*Data below*.
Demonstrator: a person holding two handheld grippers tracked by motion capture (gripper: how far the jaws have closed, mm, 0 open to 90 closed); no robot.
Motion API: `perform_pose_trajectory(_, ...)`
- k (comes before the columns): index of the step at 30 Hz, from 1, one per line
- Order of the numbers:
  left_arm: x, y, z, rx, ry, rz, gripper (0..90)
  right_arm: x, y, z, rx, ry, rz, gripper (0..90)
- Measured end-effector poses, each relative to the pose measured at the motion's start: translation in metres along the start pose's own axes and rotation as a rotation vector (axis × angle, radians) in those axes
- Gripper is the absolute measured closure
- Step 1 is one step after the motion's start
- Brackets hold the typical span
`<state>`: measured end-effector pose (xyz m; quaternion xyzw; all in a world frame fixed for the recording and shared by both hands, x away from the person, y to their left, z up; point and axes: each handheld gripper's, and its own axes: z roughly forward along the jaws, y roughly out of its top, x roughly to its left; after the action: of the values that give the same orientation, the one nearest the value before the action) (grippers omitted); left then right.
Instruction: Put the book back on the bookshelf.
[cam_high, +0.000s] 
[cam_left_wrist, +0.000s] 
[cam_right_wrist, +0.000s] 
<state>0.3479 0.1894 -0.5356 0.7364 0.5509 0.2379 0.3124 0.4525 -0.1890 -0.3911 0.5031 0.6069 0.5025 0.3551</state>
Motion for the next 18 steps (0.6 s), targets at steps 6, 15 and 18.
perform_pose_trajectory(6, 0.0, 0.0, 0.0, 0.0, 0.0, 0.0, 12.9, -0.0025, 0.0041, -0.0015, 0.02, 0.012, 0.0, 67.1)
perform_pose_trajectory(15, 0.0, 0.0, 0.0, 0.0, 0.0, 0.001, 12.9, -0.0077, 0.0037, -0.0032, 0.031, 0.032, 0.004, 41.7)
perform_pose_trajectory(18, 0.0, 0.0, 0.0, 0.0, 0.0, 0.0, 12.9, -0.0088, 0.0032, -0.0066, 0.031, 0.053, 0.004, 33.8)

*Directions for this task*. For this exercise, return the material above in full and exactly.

*Result of the exercise*.
Demonstrator: a person holding two handheld grippers tracked by motion capture (gripper: how far the jaws have closed, mm, 0 open to 90 closed); no robot.
Motion API: `perform_pose_trajectory(_, ...)`
- k (comes before the columns): index of the step at 30 Hz, from 1, one per line
- Order of the numbers:
  left_arm: x, y, z, rx, ry, rz, gripper (0..90)
  right_arm: x, y, z, rx, ry, rz, gripper (0..90)
- Measured end-effector poses, each relative to the pose measured at the motion's start: translation in metres along the start pose's own axes and rotation as a rotation vector (axis × angle, radians) in those axes
- Gripper is the absolute measured closure
- Step 1 is one step after the motion's start
- Brackets hold the typical span
`<state>`: measured end-effector pose (xyz m; quaternion xyzw; all in a world frame fixed for the recording and shared by both hands, x away from the person, y to their left, z up; point and axes: each handheld gripper's, and its own axes: z roughly forward along the jaws, y roughly out of its top, x roughly to its left; after the action: of the values that give the same orientation, the one nearest the value before the action) (grippers omitted); left then right.
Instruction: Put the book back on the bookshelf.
[cam_high, +0.000s] 
[cam_left_wrist, +0.000s] 
[cam_right_wrist, +0.000s] 
<state>0.3479 0.1894 -0.5356 0.7364 0.5509 0.2379 0.3124 0.4525 -0.1890 -0.3911 0.5031 0.6069 0.5025 0.3551</state>
Motion for the next 18 steps (0.6 s), targets at steps 6, 15 and 18.
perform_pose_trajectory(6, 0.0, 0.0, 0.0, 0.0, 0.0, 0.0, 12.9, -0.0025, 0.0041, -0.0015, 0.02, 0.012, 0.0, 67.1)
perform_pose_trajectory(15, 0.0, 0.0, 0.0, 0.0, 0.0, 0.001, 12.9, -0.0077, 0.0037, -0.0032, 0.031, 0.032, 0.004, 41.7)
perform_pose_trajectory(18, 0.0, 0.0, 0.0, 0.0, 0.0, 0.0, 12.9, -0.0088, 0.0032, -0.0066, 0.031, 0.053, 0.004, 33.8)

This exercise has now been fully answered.